— Aim of the task —
Using the string "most" as the key, pull each matching line out of the records below.

— Available records —
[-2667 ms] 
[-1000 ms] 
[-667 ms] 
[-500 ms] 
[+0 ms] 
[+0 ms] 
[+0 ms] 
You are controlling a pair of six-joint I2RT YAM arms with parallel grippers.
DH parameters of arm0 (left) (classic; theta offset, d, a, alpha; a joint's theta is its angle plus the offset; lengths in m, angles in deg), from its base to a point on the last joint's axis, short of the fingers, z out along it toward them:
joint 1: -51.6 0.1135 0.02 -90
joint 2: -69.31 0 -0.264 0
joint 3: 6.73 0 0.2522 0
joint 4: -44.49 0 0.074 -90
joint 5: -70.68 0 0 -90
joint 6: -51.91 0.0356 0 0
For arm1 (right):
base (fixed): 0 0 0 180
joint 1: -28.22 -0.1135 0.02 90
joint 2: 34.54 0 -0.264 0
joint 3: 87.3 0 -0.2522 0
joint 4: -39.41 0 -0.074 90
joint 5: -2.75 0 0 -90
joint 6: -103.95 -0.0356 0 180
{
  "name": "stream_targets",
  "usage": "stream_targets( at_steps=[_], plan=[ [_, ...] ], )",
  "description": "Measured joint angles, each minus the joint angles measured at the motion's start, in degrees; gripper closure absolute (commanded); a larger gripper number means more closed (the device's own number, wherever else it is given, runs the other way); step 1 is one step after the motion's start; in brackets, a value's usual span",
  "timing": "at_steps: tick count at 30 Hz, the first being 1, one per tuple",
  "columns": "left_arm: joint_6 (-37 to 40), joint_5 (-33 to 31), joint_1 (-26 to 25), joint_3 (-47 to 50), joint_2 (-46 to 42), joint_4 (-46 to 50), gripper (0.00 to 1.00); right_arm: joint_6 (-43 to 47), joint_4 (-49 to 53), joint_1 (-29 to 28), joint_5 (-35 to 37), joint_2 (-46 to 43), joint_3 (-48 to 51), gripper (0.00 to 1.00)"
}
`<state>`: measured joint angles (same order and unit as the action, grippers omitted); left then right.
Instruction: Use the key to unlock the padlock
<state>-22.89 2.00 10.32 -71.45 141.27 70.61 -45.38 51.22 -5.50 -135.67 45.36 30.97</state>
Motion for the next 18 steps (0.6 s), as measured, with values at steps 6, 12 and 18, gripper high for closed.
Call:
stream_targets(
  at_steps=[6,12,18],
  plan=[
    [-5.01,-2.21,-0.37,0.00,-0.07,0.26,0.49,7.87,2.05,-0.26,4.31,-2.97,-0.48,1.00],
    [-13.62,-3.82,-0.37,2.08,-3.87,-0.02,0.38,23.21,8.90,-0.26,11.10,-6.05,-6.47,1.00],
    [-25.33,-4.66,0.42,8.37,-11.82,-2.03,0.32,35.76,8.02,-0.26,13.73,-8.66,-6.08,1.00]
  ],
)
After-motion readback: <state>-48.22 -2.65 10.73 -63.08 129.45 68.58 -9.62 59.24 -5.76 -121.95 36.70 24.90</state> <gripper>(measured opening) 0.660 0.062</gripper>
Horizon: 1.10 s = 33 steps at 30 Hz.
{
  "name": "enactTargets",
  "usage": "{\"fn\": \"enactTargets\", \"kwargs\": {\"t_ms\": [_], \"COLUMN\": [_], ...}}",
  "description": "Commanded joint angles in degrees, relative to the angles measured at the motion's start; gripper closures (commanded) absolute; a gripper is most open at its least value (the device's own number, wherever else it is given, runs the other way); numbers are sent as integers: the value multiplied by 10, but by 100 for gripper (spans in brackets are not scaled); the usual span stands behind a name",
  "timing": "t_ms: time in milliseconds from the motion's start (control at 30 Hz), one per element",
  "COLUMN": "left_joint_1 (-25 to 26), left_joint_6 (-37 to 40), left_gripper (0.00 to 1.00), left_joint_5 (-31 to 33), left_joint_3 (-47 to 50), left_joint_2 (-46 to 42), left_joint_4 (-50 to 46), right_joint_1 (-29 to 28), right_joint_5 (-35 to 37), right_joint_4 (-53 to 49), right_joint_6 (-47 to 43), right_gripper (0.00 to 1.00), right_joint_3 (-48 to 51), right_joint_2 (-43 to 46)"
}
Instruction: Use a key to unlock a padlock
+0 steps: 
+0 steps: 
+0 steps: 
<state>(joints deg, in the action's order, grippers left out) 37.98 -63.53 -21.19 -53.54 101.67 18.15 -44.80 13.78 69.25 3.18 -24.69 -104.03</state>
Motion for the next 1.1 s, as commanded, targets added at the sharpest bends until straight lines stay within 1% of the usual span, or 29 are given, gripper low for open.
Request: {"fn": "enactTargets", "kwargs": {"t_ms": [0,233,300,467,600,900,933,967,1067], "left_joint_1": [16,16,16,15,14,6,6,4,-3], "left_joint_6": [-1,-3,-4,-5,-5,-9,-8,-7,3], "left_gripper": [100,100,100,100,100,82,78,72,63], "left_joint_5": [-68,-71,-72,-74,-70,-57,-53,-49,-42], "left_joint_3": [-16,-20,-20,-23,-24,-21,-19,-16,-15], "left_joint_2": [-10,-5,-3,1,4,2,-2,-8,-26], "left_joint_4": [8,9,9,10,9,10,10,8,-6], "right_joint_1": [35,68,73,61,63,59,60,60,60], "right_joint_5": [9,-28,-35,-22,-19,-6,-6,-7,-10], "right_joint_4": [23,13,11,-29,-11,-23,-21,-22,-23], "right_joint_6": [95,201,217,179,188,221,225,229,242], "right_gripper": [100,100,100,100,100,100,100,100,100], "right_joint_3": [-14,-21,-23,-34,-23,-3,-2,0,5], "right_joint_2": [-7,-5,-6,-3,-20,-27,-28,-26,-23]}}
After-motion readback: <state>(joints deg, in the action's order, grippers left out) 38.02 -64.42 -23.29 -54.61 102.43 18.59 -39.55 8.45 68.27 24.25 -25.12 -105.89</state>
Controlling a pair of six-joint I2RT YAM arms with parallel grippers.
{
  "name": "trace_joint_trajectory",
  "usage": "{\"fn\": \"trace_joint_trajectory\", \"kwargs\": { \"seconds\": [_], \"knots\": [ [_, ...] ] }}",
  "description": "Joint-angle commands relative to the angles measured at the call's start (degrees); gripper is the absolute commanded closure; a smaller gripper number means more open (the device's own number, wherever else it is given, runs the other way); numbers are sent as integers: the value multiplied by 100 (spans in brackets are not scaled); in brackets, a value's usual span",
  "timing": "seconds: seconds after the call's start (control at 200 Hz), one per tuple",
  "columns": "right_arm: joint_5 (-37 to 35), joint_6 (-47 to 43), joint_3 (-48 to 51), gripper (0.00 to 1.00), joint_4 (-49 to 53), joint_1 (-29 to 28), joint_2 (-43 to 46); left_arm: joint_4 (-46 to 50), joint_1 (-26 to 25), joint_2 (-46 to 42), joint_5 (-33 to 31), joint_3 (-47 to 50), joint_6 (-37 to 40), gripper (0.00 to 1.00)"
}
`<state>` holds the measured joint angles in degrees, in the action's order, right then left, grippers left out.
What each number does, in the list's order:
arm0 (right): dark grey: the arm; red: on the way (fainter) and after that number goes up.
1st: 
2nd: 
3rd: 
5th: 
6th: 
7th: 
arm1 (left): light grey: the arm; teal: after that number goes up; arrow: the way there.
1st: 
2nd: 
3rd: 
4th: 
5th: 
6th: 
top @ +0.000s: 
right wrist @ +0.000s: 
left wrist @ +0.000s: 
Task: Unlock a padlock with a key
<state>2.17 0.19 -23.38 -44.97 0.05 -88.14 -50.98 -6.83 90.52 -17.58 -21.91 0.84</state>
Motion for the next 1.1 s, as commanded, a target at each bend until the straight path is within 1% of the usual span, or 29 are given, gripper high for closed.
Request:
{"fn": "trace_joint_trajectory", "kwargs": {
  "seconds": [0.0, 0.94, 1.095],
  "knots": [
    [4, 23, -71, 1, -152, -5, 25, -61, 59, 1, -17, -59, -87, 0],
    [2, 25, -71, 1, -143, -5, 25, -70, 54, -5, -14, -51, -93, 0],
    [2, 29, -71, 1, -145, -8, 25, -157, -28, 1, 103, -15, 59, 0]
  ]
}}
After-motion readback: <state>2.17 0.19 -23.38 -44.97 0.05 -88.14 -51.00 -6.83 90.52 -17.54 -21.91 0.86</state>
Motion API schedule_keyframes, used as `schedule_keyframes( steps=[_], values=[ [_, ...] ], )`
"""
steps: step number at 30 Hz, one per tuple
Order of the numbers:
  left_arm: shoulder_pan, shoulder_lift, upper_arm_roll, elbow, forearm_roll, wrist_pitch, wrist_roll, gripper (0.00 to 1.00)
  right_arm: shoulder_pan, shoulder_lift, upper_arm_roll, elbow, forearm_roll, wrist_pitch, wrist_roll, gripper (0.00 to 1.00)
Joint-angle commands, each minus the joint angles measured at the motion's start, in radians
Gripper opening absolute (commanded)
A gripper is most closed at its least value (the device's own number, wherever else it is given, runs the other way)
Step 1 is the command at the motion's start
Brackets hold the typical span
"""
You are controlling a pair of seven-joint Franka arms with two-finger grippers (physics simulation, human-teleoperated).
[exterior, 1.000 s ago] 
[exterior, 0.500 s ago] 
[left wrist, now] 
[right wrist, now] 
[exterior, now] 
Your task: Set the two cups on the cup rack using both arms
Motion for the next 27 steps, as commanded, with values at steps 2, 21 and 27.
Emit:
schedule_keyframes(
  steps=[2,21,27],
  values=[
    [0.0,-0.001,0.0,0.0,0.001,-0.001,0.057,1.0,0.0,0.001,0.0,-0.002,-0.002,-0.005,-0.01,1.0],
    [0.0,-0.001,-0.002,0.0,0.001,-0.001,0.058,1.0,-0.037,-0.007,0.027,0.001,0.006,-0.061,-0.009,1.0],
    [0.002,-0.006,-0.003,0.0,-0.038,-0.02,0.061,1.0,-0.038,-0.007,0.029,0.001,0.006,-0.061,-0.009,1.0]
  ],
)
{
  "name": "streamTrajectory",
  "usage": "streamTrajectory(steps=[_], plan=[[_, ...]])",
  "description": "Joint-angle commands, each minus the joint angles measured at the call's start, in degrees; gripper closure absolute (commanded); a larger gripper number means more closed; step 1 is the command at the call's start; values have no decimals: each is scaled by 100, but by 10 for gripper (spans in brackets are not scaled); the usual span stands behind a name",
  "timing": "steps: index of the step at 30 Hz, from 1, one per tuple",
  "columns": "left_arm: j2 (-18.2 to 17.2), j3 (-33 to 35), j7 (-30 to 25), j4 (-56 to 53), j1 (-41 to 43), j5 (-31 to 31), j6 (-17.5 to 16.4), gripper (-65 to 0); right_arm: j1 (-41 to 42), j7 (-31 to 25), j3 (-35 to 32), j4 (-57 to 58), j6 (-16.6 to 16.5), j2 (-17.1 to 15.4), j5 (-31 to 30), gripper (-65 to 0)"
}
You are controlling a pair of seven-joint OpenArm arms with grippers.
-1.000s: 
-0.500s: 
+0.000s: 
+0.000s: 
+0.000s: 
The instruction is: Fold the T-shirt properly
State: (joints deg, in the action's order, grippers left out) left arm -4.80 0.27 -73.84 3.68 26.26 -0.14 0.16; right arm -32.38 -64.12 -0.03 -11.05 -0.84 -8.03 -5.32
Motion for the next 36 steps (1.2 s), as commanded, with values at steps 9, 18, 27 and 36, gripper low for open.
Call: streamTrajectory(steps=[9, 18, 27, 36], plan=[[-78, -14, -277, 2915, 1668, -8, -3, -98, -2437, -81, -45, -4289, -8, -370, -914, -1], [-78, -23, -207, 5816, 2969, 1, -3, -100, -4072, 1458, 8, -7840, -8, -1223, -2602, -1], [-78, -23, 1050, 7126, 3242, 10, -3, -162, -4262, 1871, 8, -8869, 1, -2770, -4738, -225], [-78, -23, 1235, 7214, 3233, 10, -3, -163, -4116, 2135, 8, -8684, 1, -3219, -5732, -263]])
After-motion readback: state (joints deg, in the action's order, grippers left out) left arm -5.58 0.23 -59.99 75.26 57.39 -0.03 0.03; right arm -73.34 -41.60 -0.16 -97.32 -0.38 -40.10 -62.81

— Solution below —
  "description": "Commanded joint angles in degrees, relative to the angles measured at the motion's start; gripper closures (commanded) absolute; a gripper is most open at its least value (the device's own number, wherever else it is given, runs the other way); numbers are sent as integers: the value multiplied by 10, but by 100 for gripper (spans in brackets are not scaled); the usual span stands behind a name",
A gripper is most closed at its least value (the device's own number, wherever else it is given, runs the other way)

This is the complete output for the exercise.